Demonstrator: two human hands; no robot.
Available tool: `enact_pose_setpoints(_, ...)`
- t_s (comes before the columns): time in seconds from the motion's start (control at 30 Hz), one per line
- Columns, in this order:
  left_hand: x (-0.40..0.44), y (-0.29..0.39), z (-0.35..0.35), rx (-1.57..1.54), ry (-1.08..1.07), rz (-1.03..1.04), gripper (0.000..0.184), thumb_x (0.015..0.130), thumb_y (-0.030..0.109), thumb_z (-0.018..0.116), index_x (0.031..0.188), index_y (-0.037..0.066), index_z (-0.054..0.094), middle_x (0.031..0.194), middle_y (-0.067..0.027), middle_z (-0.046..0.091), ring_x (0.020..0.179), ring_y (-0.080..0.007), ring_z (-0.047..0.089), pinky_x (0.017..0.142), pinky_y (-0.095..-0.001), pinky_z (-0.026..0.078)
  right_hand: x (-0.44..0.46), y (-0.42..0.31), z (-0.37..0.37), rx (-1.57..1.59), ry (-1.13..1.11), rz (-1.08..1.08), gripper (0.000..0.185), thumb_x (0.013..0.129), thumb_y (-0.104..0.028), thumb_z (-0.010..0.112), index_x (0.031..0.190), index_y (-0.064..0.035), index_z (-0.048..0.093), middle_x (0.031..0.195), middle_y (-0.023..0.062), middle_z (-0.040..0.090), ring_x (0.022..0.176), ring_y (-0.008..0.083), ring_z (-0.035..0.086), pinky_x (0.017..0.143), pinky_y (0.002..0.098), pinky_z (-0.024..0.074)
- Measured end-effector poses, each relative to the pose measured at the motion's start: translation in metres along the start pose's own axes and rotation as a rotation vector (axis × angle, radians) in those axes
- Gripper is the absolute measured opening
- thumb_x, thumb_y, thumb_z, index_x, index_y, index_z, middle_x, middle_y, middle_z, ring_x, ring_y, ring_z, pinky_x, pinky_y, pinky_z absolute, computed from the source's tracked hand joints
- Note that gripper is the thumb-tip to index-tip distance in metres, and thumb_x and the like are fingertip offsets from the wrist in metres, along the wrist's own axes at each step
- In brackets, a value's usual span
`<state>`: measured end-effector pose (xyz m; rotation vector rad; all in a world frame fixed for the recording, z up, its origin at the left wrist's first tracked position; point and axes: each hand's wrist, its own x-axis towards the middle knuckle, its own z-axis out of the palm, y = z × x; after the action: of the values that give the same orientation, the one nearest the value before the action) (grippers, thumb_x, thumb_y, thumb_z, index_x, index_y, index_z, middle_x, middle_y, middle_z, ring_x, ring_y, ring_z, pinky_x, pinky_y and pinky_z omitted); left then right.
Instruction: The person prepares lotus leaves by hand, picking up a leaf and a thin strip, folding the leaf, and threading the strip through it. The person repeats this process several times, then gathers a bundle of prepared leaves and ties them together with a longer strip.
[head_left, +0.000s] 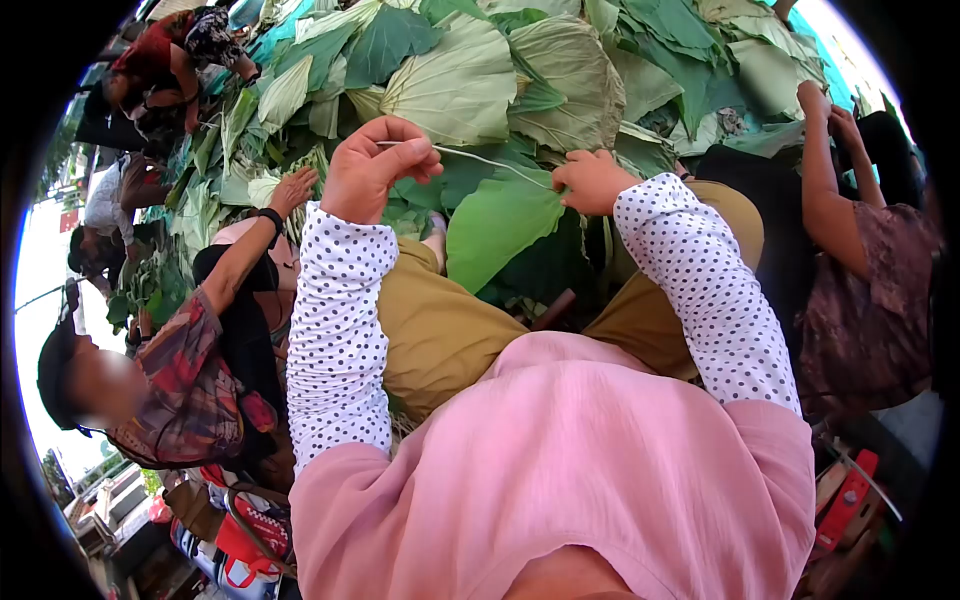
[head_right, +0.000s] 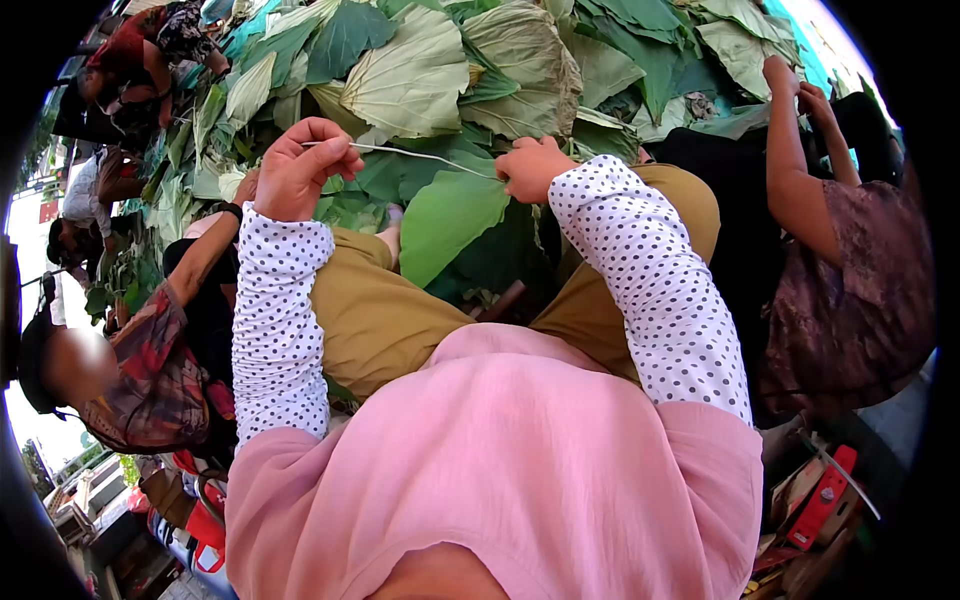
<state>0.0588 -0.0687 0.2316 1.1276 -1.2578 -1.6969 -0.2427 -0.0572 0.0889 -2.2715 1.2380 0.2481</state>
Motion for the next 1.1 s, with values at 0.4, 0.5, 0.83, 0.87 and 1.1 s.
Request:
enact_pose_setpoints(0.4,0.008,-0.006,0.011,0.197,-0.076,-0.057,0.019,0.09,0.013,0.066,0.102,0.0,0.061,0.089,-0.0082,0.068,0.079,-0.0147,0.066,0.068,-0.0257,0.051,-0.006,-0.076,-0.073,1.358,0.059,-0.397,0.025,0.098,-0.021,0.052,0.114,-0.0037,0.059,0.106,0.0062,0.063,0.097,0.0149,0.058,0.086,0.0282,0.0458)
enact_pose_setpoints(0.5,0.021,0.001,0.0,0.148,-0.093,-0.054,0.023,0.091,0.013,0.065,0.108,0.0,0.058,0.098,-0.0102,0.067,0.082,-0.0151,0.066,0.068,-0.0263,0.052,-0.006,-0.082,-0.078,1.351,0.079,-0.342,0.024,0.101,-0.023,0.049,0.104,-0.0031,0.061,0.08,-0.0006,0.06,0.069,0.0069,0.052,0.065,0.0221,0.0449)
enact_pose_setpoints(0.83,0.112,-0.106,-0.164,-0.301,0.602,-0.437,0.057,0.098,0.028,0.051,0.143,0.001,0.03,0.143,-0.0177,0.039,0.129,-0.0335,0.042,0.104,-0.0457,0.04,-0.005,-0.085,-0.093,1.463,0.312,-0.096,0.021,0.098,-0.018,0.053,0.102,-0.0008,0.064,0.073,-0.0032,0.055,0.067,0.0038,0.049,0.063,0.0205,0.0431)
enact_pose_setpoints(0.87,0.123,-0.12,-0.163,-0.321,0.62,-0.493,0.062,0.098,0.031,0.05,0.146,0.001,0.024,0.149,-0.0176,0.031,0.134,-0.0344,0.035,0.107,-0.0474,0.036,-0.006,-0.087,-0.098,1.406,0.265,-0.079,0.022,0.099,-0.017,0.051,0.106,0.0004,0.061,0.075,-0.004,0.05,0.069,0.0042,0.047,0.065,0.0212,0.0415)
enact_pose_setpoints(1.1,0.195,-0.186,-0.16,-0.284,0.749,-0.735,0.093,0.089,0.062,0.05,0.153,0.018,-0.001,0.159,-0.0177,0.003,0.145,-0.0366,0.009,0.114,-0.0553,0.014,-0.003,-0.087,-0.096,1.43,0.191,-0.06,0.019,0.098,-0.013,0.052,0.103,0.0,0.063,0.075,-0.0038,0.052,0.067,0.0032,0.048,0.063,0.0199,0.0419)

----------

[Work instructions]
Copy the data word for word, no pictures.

[Task output]
Demonstrator: two human hands; no robot.
Available tool: `enact_pose_setpoints(_, ...)`
- t_s (comes before the columns): time in seconds from the motion's start (control at 30 Hz), one per line
- Columns, in this order:
  left_hand: x (-0.40..0.44), y (-0.29..0.39), z (-0.35..0.35), rx (-1.57..1.54), ry (-1.08..1.07), rz (-1.03..1.04), gripper (0.000..0.184), thumb_x (0.015..0.130), thumb_y (-0.030..0.109), thumb_z (-0.018..0.116), index_x (0.031..0.188), index_y (-0.037..0.066), index_z (-0.054..0.094), middle_x (0.031..0.194), middle_y (-0.067..0.027), middle_z (-0.046..0.091), ring_x (0.020..0.179), ring_y (-0.080..0.007), ring_z (-0.047..0.089), pinky_x (0.017..0.142), pinky_y (-0.095..-0.001), pinky_z (-0.026..0.078)
  right_hand: x (-0.44..0.46), y (-0.42..0.31), z (-0.37..0.37), rx (-1.57..1.59), ry (-1.13..1.11), rz (-1.08..1.08), gripper (0.000..0.185), thumb_x (0.013..0.129), thumb_y (-0.104..0.028), thumb_z (-0.010..0.112), index_x (0.031..0.190), index_y (-0.064..0.035), index_z (-0.048..0.093), middle_x (0.031..0.195), middle_y (-0.023..0.062), middle_z (-0.040..0.090), ring_x (0.022..0.176), ring_y (-0.008..0.083), ring_z (-0.035..0.086), pinky_x (0.017..0.143), pinky_y (0.002..0.098), pinky_z (-0.024..0.074)
- Measured end-effector poses, each relative to the pose measured at the motion's start: translation in metres along the start pose's own axes and rotation as a rotation vector (axis × angle, radians) in those axes
- Gripper is the absolute measured opening
- thumb_x, thumb_y, thumb_z, index_x, index_y, index_z, middle_x, middle_y, middle_z, ring_x, ring_y, ring_z, pinky_x, pinky_y, pinky_z absolute, computed from the source's tracked hand joints
- Note that gripper is the thumb-tip to index-tip distance in metres, and thumb_x and the like are fingertip offsets from the wrist in metres, along the wrist's own axes at each step
- In brackets, a value's usual span
`<state>`: measured end-effector pose (xyz m; rotation vector rad; all in a world frame fixed for the recording, z up, its origin at the left wrist's first tracked position; point and axes: each hand's wrist, its own x-axis towards the middle knuckle, its own z-axis out of the palm, y = z × x; after the action: of the values that give the same orientation, the one nearest the value before the action) (grippers, thumb_x, thumb_y, thumb_z, index_x, index_y, index_z, middle_x, middle_y, middle_z, ring_x, ring_y, ring_z, pinky_x, pinky_y and pinky_z omitted); left then right.
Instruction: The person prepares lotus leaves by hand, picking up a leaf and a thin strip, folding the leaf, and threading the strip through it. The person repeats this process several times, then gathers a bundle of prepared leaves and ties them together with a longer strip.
[head_left, +0.000s] 
[head_right, +0.000s] 
<state>0.0588 -0.0687 0.2316 1.1276 -1.2578 -1.6969 -0.2427 -0.0572 0.0889 -2.2715 1.2380 0.2481</state>
Motion for the next 1.1 s, with values at 0.4, 0.5, 0.83, 0.87 and 1.1 s.
Request:
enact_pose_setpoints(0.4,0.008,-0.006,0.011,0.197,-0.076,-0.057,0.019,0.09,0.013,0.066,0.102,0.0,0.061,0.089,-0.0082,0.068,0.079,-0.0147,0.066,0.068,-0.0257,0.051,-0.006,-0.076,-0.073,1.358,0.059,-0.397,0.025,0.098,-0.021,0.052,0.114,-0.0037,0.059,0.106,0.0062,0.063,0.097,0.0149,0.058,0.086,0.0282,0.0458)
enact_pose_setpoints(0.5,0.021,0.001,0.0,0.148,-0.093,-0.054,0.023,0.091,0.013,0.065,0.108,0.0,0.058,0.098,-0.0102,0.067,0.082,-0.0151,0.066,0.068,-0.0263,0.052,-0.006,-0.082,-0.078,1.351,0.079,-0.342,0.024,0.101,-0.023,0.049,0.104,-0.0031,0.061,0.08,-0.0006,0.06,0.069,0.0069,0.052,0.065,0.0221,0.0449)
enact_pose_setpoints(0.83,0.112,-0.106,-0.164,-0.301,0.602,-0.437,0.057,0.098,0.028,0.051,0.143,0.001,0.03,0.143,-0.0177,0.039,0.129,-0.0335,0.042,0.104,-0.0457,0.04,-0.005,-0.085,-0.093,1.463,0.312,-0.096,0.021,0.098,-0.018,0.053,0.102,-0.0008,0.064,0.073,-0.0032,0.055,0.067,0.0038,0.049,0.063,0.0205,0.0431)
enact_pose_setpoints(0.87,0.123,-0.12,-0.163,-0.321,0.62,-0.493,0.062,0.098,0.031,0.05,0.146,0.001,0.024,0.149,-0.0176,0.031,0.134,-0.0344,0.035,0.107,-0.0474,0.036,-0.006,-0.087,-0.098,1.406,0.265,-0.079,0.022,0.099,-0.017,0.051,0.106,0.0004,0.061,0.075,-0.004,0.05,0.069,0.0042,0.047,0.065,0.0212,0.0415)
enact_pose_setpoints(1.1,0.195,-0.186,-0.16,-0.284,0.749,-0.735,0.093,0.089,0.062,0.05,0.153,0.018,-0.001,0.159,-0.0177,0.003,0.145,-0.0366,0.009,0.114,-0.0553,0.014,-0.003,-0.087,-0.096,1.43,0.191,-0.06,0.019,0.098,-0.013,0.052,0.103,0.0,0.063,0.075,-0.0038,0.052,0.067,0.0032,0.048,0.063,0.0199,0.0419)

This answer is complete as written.